#### [TASK STATEMENT]
Could you print the full listing below, keeping each line identical?

#### [PROVIDED DATA]

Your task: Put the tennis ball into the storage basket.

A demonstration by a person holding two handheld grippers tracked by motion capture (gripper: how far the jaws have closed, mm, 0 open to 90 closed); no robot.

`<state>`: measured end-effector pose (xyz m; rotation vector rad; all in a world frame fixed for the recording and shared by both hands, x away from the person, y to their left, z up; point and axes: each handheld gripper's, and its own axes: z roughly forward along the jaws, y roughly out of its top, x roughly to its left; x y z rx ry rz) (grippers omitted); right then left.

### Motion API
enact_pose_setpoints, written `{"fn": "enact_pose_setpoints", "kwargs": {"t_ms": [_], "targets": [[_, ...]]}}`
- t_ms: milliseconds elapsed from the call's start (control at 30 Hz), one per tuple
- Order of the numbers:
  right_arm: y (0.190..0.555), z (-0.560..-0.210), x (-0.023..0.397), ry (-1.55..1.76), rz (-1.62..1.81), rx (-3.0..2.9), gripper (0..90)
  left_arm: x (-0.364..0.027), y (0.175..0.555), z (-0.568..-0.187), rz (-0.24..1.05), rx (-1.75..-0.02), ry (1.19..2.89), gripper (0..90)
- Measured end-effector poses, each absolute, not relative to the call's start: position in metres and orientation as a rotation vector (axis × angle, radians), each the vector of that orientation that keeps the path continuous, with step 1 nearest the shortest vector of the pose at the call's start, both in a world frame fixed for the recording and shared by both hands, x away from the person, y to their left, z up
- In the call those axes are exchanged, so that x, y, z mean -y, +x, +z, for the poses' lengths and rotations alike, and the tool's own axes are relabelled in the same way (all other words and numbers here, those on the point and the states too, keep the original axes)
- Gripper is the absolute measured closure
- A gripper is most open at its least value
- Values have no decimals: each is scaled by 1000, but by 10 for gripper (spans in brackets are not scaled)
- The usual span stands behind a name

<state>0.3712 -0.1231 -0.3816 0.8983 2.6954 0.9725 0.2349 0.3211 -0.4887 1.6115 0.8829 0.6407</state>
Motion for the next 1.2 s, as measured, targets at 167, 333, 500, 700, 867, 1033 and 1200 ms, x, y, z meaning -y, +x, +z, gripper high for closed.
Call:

#### [ANSWER TO THE PROBLEM]
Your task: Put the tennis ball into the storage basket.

A demonstration by a person holding two handheld grippers tracked by motion capture (gripper: how far the jaws have closed, mm, 0 open to 90 closed); no robot.

`<state>`: measured end-effector pose (xyz m; rotation vector rad; all in a world frame fixed for the recording and shared by both hands, x away from the person, y to their left, z up; point and axes: each handheld gripper's, and its own axes: z roughly forward along the jaws, y roughly out of its top, x roughly to its left; x y z rx ry rz) (grippers omitted); right then left.

### Motion API
enact_pose_setpoints, written `{"fn": "enact_pose_setpoints", "kwargs": {"t_ms": [_], "targets": [[_, ...]]}}`
- t_ms: milliseconds elapsed from the call's start (control at 30 Hz), one per tuple
- Order of the numbers:
  right_arm: y (0.190..0.555), z (-0.560..-0.210), x (-0.023..0.397), ry (-1.55..1.76), rz (-1.62..1.81), rx (-3.0..2.9), gripper (0..90)
  left_arm: x (-0.364..0.027), y (0.175..0.555), z (-0.568..-0.187), rz (-0.24..1.05), rx (-1.75..-0.02), ry (1.19..2.89), gripper (0..90)
- Measured end-effector poses, each absolute, not relative to the call's start: position in metres and orientation as a rotation vector (axis × angle, radians), each the vector of that orientation that keeps the path continuous, with step 1 nearest the shortest vector of the pose at the call's start, both in a world frame fixed for the recording and shared by both hands, x away from the person, y to their left, z up
- In the call those axes are exchanged, so that x, y, z mean -y, +x, +z, for the poses' lengths and rotations alike, and the tool's own axes are relabelled in the same way (all other words and numbers here, those on the point and the states too, keep the original axes)
- Gripper is the absolute measured closure
- A gripper is most open at its least value
- Values have no decimals: each is scaled by 1000, but by 10 for gripper (spans in brackets are not scaled)
- The usual span stands behind a name

<state>0.3712 -0.1231 -0.3816 0.8983 2.6954 0.9725 0.2349 0.3211 -0.4887 1.6115 0.8829 0.6407</state>
Motion for the next 1.2 s, as measured, targets at 167, 333, 500, 700, 867, 1033 and 1200 ms, x, y, z meaning -y, +x, +z, gripper high for closed.
Call:

The required output is complete.